What you have to do →
Some lines hold the string "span". Copy all of them from the material that follows.

Data →
******

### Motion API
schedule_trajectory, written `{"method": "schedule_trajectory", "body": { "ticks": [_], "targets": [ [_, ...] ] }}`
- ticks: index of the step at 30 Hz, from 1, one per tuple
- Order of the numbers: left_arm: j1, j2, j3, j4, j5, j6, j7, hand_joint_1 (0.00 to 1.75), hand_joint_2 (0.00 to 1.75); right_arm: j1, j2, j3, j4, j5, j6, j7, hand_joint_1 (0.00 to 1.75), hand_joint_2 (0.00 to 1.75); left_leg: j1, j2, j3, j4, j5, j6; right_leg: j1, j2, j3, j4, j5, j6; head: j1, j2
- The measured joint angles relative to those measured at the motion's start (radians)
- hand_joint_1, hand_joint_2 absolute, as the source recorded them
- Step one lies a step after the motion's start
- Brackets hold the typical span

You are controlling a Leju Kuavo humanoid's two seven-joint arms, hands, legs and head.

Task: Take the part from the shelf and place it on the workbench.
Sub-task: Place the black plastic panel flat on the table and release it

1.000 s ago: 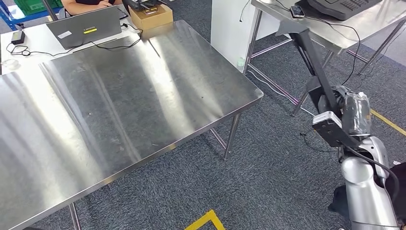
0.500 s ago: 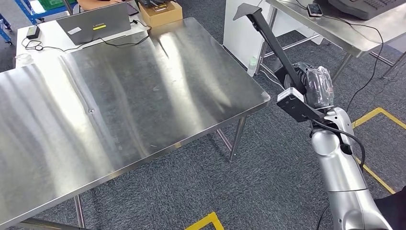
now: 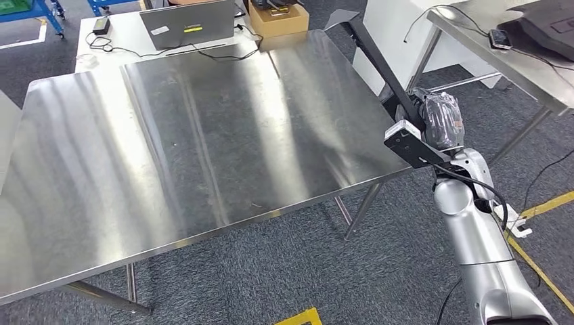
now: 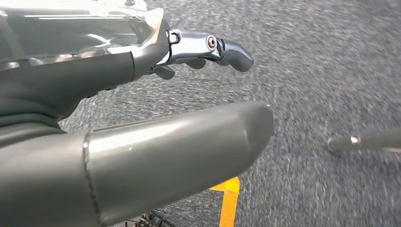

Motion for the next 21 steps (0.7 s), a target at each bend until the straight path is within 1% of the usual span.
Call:
{"method": "schedule_trajectory", "body": {
  "ticks": [1,2,3,4,5,6,7,8,9,10,11,12,13,17,21],
  "targets": [
    [0.000,0.000,0.000,0.000,0.000,0.000,0.000,0.00,0.00,-0.003,0.000,0.002,0.003,0.004,0.000,0.002,1.75,1.75,0.000,-0.012,0.001,0.002,-0.002,-0.002,-0.002,0.007,0.026,-0.064,0.032,0.010,0.000,0.000],
    [0.000,-0.001,0.000,0.000,0.000,0.000,0.000,0.00,0.00,-0.009,0.000,0.004,0.007,0.010,0.000,0.004,1.75,1.75,-0.001,-0.023,-0.001,0.007,-0.005,-0.006,-0.005,0.022,0.057,-0.137,0.061,0.017,0.000,0.000],
    [0.000,0.000,0.000,0.000,0.000,-0.001,0.000,0.00,0.00,-0.016,0.000,0.008,0.013,0.017,-0.001,0.008,1.75,1.75,-0.002,-0.034,-0.004,0.012,-0.009,-0.010,-0.006,0.035,0.084,-0.195,0.082,0.018,0.000,0.000],
    [-0.001,0.000,0.000,0.000,-0.001,-0.001,-0.001,0.00,0.00,-0.024,0.001,0.012,0.022,0.027,-0.001,0.014,1.75,1.75,-0.004,-0.043,-0.007,0.016,-0.012,-0.014,-0.007,0.045,0.100,-0.231,0.093,0.014,0.000,0.000],
    [0.000,0.000,0.001,0.000,-0.001,-0.002,-0.002,0.00,0.00,-0.033,0.002,0.017,0.034,0.038,-0.002,0.020,1.75,1.75,-0.004,-0.050,-0.011,0.018,-0.014,-0.018,-0.007,0.049,0.107,-0.244,0.093,0.008,-0.001,0.000],
    [0.001,0.001,0.002,0.000,-0.002,-0.003,-0.002,0.00,0.00,-0.043,0.004,0.022,0.049,0.052,-0.002,0.027,1.75,1.75,-0.003,-0.055,-0.013,0.018,-0.015,-0.022,-0.006,0.042,0.108,-0.245,0.093,-0.001,-0.002,0.000],
    [0.002,0.002,0.003,0.000,-0.003,-0.003,-0.003,0.00,0.00,-0.056,0.007,0.029,0.066,0.067,-0.001,0.035,1.75,1.75,-0.001,-0.057,-0.014,0.019,-0.017,-0.026,-0.009,0.036,0.110,-0.247,0.094,-0.008,-0.001,0.000],
    [0.002,0.002,0.004,0.000,-0.004,-0.004,-0.003,0.00,0.00,-0.072,0.009,0.037,0.086,0.087,0.002,0.042,1.75,1.75,-0.001,-0.048,-0.015,0.022,-0.018,-0.032,-0.009,0.032,0.113,-0.248,0.093,-0.014,-0.003,0.000],
    [0.001,0.004,0.005,0.000,-0.006,-0.005,-0.004,0.00,0.00,-0.093,0.010,0.047,0.112,0.110,0.008,0.049,1.75,1.75,-0.002,-0.037,-0.013,0.022,-0.020,-0.034,-0.010,0.029,0.116,-0.248,0.092,-0.019,-0.006,0.000],
    [0.000,0.006,0.005,-0.001,-0.009,-0.006,-0.005,0.00,0.00,-0.118,0.011,0.058,0.143,0.138,0.016,0.055,1.75,1.75,-0.003,-0.025,-0.010,0.022,-0.020,-0.029,-0.009,0.027,0.118,-0.248,0.091,-0.022,-0.010,0.000],
    [-0.002,0.008,0.006,-0.001,-0.012,-0.007,-0.007,0.00,0.00,-0.145,0.012,0.072,0.181,0.172,0.025,0.059,1.75,1.75,-0.004,-0.014,-0.008,0.020,-0.019,-0.022,-0.004,0.028,0.118,-0.246,0.089,-0.023,-0.014,0.000],
    [-0.004,0.011,0.006,-0.001,-0.016,-0.008,-0.007,0.00,0.00,-0.176,0.013,0.087,0.224,0.211,0.035,0.059,1.75,1.75,-0.004,-0.013,-0.006,0.015,-0.018,-0.015,-0.003,0.028,0.119,-0.246,0.088,-0.024,-0.015,0.000],
    [-0.005,0.012,0.007,-0.001,-0.019,-0.010,-0.008,0.00,0.00,-0.207,0.015,0.106,0.273,0.252,0.047,0.056,1.75,1.75,-0.003,-0.011,-0.006,0.015,-0.017,-0.010,-0.001,0.028,0.118,-0.246,0.088,-0.024,-0.016,0.000],
    [-0.010,0.015,0.014,-0.002,-0.035,-0.020,-0.009,0.00,0.00,-0.339,0.033,0.202,0.495,0.406,0.087,0.045,1.75,1.75,-0.001,-0.008,-0.006,0.014,-0.015,-0.014,0.002,0.028,0.118,-0.245,0.088,-0.025,-0.016,0.000],
    [-0.014,0.021,0.022,-0.001,-0.056,-0.026,-0.008,0.00,0.00,-0.462,0.088,0.319,0.715,0.555,0.102,0.064,1.75,1.75,0.000,-0.008,-0.005,0.013,-0.014,-0.019,0.003,0.028,0.118,-0.245,0.089,-0.025,-0.016,0.000]
  ]
}}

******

Solved problem →
- Brackets hold the typical span
Motion for the next 21 steps (0.7 s), a target at each bend until the straight path is within 1% of the usual span.

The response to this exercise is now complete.